■ **WHAT TO PRODUCE**:
Produce an exact copy of the lines from the line that contains "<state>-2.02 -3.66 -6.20" to the end of the listing below.
=== Begin Enclosure ===
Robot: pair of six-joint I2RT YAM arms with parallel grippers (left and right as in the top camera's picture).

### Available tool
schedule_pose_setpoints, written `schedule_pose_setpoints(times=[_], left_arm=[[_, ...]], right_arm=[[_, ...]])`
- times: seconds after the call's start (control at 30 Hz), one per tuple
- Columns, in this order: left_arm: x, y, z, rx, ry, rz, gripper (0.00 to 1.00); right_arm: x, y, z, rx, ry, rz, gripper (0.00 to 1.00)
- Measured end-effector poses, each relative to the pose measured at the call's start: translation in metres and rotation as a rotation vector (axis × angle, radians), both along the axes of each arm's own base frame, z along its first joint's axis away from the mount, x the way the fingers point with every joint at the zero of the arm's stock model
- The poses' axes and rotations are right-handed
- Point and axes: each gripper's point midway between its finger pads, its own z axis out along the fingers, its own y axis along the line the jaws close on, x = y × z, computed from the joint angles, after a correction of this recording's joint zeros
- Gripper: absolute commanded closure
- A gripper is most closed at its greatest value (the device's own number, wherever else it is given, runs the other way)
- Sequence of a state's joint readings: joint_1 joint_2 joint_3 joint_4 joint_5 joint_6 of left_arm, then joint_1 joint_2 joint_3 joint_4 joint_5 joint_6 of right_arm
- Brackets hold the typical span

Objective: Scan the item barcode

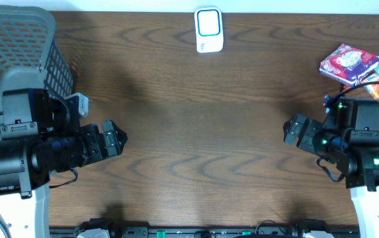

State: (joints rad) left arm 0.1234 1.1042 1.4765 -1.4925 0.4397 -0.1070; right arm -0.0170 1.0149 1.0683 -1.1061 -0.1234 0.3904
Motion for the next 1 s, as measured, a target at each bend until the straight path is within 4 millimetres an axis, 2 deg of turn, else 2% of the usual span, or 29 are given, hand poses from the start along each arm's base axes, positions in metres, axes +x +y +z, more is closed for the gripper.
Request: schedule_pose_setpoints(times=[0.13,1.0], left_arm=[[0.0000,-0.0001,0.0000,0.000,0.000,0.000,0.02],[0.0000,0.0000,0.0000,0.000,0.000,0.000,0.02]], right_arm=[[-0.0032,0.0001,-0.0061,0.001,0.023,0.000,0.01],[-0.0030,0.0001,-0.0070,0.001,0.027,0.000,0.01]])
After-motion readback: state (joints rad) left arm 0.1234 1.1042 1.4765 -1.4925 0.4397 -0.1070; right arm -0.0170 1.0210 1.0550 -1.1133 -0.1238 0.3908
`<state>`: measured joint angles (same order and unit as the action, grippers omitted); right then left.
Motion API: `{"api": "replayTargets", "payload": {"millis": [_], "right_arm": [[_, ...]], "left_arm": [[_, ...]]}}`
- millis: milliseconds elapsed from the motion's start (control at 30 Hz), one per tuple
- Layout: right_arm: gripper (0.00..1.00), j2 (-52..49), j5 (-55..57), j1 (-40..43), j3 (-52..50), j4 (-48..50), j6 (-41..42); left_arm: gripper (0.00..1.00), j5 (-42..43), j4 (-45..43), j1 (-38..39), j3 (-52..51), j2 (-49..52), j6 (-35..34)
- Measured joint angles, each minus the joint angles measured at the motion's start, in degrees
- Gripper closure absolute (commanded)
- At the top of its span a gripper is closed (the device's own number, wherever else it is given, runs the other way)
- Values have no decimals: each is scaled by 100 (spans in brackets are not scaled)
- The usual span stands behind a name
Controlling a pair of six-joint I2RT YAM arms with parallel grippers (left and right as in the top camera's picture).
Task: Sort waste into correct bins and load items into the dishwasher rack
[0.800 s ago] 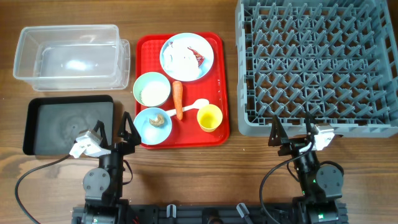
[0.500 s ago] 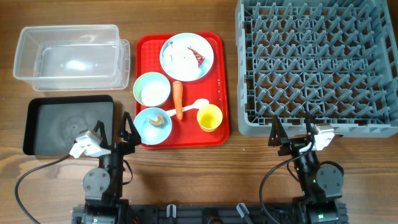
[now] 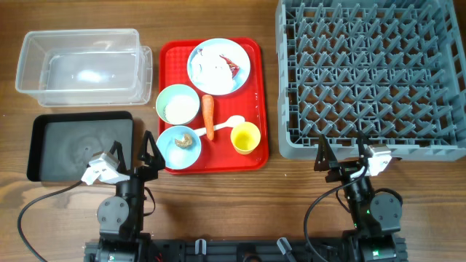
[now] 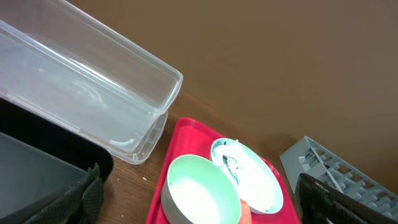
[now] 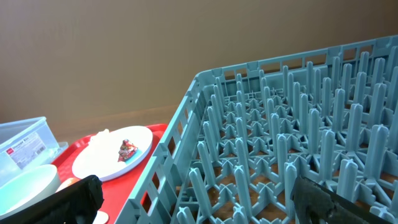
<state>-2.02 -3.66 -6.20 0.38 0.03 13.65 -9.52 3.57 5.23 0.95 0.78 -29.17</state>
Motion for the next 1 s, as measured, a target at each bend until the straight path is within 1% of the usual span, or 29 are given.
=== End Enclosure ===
■ **ANSWER BOX**:
<state>-2.02 -3.66 -6.20 0.38 0.03 13.65 -9.52 3.57 5.23 0.95 0.78 -29.17</state>
Motion for the next 1 s, as measured, a target at each bend until the straight path is within 1% of the usual span, or 29 are given.

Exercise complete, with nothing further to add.